Он до вечера колесил по городу, был в доме у Рубцова: сколько ни колотил в калитку, никто не открывал. Перелез через забор – пусто, на двери висячий замок. В адвокатской конторе – только насмерть перепуганная секретарша.

– Канторович не появлялся сегодня. Приходили солдаты и полицейские, они тоже его спрашивали.

Опять посольство, здание суда, тюрьма, редакции газет…

Бесполезно. Нина исчезла.

Клим вернулся в гостиницу. Китти повисла у него на шее:

– Папа пришел! Я сегодня была неумницей, но недолго: я хотела подметать, но няня Валя не дала.
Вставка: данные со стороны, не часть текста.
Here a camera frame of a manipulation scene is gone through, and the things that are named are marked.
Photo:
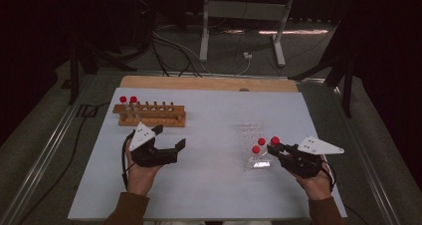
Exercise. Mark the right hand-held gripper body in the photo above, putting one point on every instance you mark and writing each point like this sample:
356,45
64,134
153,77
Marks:
318,147

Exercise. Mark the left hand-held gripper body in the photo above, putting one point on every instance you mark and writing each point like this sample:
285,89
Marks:
141,137

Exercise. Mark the wooden test tube rack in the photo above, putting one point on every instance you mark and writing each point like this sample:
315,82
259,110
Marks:
156,113

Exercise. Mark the clear plastic test tube rack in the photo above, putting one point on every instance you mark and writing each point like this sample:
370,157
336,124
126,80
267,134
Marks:
249,132

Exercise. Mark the person's right hand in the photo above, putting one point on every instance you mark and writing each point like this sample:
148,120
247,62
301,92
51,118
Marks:
315,186

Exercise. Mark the person's left hand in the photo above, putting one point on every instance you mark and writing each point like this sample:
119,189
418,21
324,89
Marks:
142,180

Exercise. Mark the white table sheet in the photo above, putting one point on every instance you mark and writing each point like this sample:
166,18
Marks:
205,185

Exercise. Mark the black stand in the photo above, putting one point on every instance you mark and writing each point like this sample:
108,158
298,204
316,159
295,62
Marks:
347,92
73,79

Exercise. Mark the white plug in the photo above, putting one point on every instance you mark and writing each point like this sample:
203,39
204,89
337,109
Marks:
247,55

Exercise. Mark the grey metal stand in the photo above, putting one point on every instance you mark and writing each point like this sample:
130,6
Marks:
245,11

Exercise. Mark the aluminium floor rail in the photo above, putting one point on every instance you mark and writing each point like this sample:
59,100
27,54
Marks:
49,145
361,152

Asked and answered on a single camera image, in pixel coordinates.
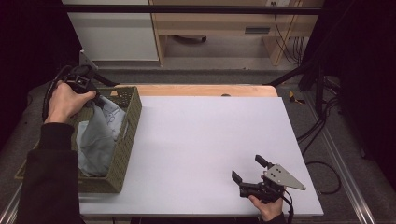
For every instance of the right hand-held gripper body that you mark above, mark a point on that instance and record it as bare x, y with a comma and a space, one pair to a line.
274, 183

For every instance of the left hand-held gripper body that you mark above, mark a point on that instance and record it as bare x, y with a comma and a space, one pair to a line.
81, 79

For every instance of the green woven basket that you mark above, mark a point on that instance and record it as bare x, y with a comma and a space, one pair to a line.
130, 124

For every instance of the light blue cloth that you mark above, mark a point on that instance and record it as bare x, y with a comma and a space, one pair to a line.
96, 140

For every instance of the person's right hand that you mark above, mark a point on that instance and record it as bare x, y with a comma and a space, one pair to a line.
268, 209

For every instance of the person's left hand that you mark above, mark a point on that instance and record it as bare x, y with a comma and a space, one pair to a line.
65, 101

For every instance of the white cabinet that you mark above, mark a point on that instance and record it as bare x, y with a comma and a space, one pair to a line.
115, 34

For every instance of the yellow and black tool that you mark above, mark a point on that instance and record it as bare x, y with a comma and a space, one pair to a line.
294, 98

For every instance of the black curved object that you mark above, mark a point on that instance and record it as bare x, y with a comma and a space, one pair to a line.
190, 39

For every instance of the black tripod stand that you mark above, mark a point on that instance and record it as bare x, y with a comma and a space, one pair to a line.
311, 73

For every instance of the wooden desk with drawer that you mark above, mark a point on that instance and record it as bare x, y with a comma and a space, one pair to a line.
214, 26

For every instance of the metal floor rail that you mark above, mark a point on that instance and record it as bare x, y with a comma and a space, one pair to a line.
339, 155

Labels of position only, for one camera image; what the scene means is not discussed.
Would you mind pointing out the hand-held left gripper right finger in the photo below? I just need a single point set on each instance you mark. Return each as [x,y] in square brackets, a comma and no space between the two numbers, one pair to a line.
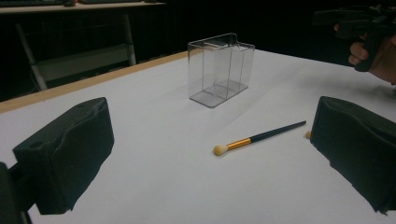
[358,146]

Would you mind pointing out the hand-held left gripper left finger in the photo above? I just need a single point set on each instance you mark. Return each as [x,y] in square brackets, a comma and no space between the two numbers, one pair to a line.
[68,155]

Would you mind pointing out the black gold makeup brush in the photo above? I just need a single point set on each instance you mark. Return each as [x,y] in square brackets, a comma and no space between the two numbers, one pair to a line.
[308,135]
[271,132]

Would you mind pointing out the clear acrylic organizer box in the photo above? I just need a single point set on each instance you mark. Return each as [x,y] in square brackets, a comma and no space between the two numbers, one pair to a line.
[211,62]

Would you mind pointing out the white table sheet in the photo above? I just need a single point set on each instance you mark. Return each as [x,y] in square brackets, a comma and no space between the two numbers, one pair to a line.
[155,174]

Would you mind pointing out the grey metal stand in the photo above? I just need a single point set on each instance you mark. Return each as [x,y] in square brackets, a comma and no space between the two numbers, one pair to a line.
[84,59]

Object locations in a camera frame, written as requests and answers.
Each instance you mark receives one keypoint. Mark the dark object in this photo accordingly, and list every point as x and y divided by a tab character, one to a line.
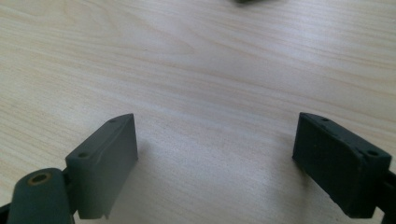
246	1

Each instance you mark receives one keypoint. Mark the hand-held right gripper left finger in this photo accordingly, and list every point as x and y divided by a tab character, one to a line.
102	168

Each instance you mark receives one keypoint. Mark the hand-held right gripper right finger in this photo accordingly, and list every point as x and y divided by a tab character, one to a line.
339	168
А еще я тебя люблю-прелюблю и заобнимаю всего насквозь. Ну что ты не смеешься, когда щекотят?!

Клим прижал ее к себе:

– Я буду смеяться. Честно, буду.

Глава 80

1

Дон Фернандо пел на весь Шанхай о любви. Голос его доносился из распахнутых окон, из ресторанов и уличных репродукторов:

– Огню уже не разгореться,

Не вспоминай прошедших дней…

Нет в мире ничего страшней,

Чем спазмы умершего сердца.

Дон Фернандо откинулся на спинку стула. Лицо его было красным, от виска до ворота тянулась дорожка пота, глаза сияли торжествующим блеском.

– В эфире был дон Фернандо Бурбано, – сказал Клим, – а я прощаюсь с вами. Встретимся завтра в одиннадцать утра на той же волне. Счастливо.

Дон Фернандо промокнул лоб платком:

– Слышал, что Марта учудила? Какой-то тип ходил к ней в бордель, пользовался девочками в кредит, а платить не платил. В прошлое воскресенье она явилась на мессу в церковь, а когда стали собирать пожертвования, опустила в корзину его расписки: «Подателю сего уплатить в счет долга в публичном доме…» Скандал был дикий!

Клим рассмеялся:

– Прелесть какая! – И тут заметил, что сидевший за стеклом техник отчаянно машет руками. – Ой, кажется, мы микрофон забыли выключить!

Дон Фернандо сначала хохотал, потом ругался, а потом решил, что так и надо: теперь о его оплошности будут говорить в каждом трамвае. Бесплатная реклама!

Постучав, в эфирную студию заглянула секретарша Оленька. В руках у нее была русская газета.

– Клим, посмотрите, тут перепечатка из «Правды»: Фаня Бородина уже в Москве, а Чжан Цзолинь ее до сих пор в Пекине ищет, награду объявил в тридцать тысяч долларов. Вот, – Оленька ткнула ногтем в заголовок, – у нее интервью брали.

Дон Фернандо насплетничал всем кому ни попадя об истории с Ниной, и теперь каждый считал своим долгом хотя бы посочувствовать Климу.

Он взял газету.

Бородина рассказывала, что примерно месяц она и ее товарищи жили у одного ученого-востоковеда. Выезжать из столицы было опасно – все вокзалы и дороги перекрыли.

«К нашему хозяину-ученому нередко наведывались гости, – говорилось в интервью, – поэтому соседи не обратили внимания на подъехавший к воротам автомобиль. Меня и мою двоюродную сестру нарядили в монашек – скромные платья, огромные белые чепцы. На той же машине мы выехали за город».

Далее рассказывалось, как беглянки по верблюжьим тропам пересекли границу. На советской стороне их ждали и сразу посадили на поезд.

Клим передохнул. Значит, Нина в Москве.

Он поднялся:

– Все, я поехал.

Дон Фернандо схватил его за рукав:

– Куда?

– В Россию.

– Прямо сейчас?

– Да.

Пароход «Товарищ Володарский» отходил в четыре часа. Клим – американский гражданин, в паспорт которого художник Го вписал дочь. Светло-серое пальто, шляпа-хомбург и трость красного дерева. Носильщики волокли по сходням дюжину новых чемоданов.